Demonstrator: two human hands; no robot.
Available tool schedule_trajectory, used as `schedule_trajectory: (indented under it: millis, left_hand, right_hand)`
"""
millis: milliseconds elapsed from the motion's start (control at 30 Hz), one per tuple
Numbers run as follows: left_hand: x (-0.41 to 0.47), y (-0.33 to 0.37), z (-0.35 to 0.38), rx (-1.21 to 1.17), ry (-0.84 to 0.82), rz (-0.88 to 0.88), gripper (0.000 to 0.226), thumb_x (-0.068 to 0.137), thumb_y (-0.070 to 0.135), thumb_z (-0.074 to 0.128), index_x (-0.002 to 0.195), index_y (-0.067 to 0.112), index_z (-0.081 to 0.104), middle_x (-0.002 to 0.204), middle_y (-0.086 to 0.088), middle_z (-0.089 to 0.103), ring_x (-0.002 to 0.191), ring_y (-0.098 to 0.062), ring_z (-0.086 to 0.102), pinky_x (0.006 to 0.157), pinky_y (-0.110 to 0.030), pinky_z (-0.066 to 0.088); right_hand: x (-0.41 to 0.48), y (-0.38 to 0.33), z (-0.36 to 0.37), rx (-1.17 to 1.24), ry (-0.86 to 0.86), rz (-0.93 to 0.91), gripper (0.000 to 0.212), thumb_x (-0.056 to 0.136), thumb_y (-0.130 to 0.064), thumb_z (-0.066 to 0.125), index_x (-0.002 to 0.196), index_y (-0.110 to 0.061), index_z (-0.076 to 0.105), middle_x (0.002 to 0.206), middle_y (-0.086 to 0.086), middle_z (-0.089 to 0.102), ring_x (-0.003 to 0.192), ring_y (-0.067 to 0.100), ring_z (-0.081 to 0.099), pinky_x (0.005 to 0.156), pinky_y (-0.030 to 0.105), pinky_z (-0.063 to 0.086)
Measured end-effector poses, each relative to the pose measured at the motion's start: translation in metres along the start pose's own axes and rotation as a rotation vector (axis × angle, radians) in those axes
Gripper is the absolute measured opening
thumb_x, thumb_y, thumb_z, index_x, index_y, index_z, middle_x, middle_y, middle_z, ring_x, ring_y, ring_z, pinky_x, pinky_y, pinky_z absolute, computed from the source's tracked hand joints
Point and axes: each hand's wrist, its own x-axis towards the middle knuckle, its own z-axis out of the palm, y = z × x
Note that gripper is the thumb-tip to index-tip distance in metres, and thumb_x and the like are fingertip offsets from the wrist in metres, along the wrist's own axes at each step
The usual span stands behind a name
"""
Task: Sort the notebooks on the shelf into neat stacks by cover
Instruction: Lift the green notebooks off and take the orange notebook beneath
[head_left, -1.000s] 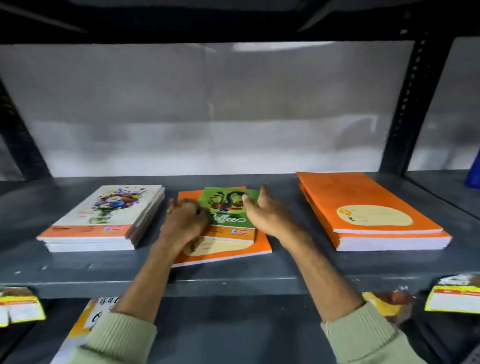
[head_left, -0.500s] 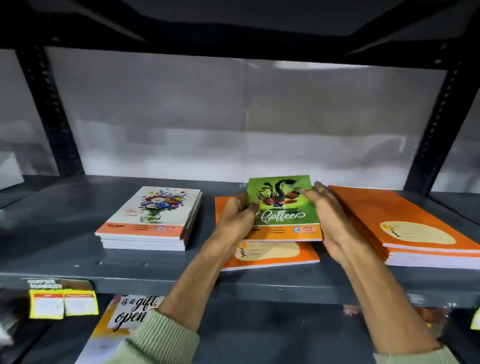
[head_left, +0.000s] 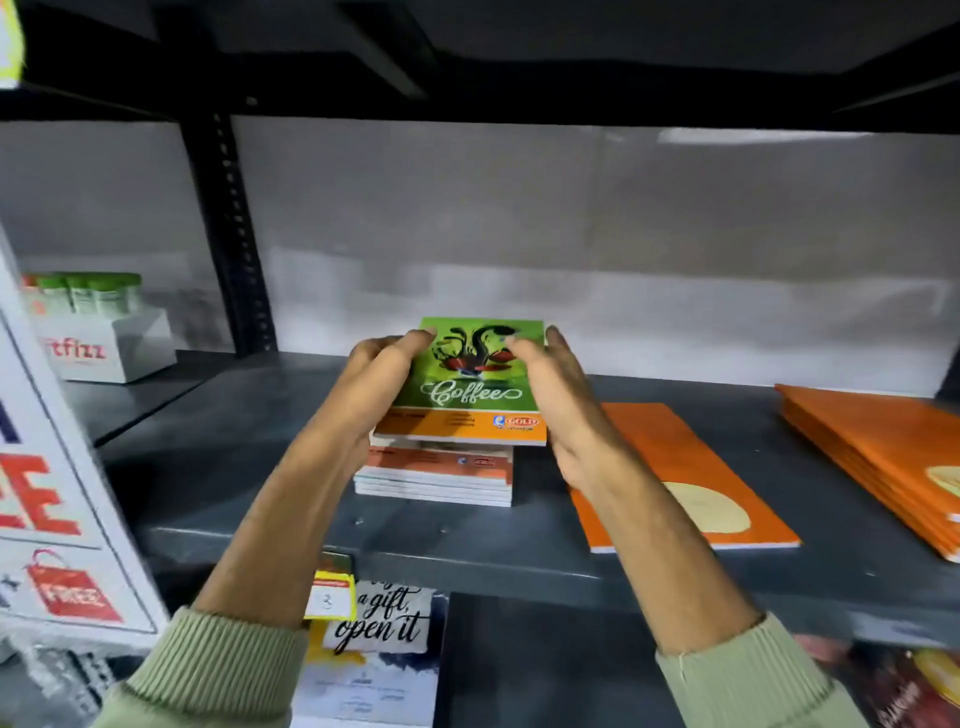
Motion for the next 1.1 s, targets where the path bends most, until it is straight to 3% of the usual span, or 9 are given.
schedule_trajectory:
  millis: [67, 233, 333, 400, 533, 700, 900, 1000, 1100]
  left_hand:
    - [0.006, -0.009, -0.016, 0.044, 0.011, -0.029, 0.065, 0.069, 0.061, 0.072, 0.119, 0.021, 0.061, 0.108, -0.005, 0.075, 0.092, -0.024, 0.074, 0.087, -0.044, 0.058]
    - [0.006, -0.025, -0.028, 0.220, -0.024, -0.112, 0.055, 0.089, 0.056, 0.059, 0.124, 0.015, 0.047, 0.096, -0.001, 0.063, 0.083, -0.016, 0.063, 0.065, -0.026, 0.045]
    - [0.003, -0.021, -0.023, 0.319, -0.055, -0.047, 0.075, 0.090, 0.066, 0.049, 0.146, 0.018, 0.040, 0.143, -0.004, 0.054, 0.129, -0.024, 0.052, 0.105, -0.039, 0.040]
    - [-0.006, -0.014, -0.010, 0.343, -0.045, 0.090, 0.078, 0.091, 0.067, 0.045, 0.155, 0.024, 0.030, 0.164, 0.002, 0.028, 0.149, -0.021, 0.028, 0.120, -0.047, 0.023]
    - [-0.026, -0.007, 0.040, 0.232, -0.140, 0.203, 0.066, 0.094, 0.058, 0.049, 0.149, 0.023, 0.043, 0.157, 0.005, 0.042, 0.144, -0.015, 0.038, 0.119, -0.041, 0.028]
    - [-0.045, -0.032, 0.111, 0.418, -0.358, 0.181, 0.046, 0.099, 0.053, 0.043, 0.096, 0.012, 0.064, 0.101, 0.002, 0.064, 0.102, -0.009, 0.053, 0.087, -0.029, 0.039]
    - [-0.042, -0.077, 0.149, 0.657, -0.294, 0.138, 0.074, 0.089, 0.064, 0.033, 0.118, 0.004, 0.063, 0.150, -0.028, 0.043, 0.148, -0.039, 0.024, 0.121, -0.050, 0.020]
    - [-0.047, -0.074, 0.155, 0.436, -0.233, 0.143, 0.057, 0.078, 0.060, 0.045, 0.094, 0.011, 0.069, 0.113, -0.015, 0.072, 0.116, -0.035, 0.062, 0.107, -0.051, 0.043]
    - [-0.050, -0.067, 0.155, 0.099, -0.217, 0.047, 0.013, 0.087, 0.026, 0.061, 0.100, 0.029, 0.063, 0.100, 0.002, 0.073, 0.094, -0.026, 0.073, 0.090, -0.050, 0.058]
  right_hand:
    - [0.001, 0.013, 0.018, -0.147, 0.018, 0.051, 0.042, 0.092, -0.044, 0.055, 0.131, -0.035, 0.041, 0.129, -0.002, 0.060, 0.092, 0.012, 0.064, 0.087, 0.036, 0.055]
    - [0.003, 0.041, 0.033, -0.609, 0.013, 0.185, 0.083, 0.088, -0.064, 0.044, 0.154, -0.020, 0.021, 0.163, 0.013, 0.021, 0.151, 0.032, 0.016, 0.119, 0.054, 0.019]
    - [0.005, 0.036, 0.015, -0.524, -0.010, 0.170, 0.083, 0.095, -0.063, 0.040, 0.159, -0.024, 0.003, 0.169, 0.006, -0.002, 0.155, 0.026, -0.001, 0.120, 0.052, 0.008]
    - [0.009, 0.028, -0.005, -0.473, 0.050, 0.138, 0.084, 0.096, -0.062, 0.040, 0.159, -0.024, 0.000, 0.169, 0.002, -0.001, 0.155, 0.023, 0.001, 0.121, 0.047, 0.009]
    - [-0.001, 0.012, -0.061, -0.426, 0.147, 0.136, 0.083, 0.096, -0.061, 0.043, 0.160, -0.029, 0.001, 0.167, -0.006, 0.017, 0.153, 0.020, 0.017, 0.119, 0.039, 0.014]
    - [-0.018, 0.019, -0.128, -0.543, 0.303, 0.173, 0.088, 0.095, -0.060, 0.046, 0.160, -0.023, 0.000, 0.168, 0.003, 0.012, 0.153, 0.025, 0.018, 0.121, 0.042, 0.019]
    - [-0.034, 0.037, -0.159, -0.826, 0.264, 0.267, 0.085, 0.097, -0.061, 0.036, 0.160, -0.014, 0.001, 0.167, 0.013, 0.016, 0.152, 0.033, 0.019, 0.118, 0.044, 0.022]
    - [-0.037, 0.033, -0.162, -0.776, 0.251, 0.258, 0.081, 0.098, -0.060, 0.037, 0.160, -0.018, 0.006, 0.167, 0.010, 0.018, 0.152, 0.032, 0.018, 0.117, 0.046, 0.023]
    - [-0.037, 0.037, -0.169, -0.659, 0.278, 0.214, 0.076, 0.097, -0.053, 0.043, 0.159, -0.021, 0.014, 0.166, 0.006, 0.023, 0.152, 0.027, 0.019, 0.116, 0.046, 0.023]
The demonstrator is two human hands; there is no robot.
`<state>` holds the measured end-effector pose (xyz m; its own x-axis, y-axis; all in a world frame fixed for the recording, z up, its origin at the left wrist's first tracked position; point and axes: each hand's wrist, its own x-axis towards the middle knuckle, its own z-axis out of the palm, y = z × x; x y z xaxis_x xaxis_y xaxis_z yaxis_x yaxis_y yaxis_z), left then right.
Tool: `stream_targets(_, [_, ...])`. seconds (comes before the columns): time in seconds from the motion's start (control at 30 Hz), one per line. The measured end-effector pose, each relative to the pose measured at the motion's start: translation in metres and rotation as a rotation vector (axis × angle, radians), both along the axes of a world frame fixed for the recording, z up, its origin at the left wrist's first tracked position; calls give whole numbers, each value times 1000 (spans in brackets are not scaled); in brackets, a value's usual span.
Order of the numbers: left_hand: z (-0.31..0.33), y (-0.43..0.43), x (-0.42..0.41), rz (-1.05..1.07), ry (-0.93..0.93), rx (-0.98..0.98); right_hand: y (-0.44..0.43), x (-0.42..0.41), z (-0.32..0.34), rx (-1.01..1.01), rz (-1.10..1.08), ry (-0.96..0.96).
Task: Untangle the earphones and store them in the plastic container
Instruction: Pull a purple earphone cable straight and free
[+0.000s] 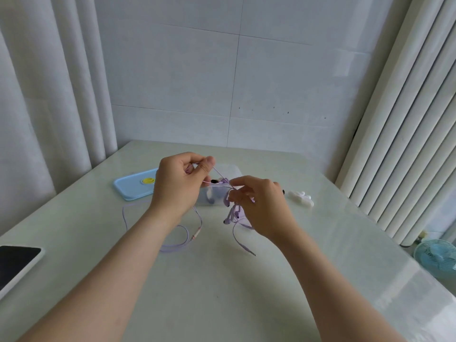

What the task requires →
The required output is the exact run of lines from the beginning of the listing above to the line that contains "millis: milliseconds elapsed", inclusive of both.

Solution for this task →
Demonstrator: two human hands; no robot.
Available tool schedule_trajectory, used as `schedule_trajectory: (indented under it: millis, left_hand, right_hand)`
"""
millis: milliseconds elapsed from the motion's start (control at 30 Hz), one per tuple

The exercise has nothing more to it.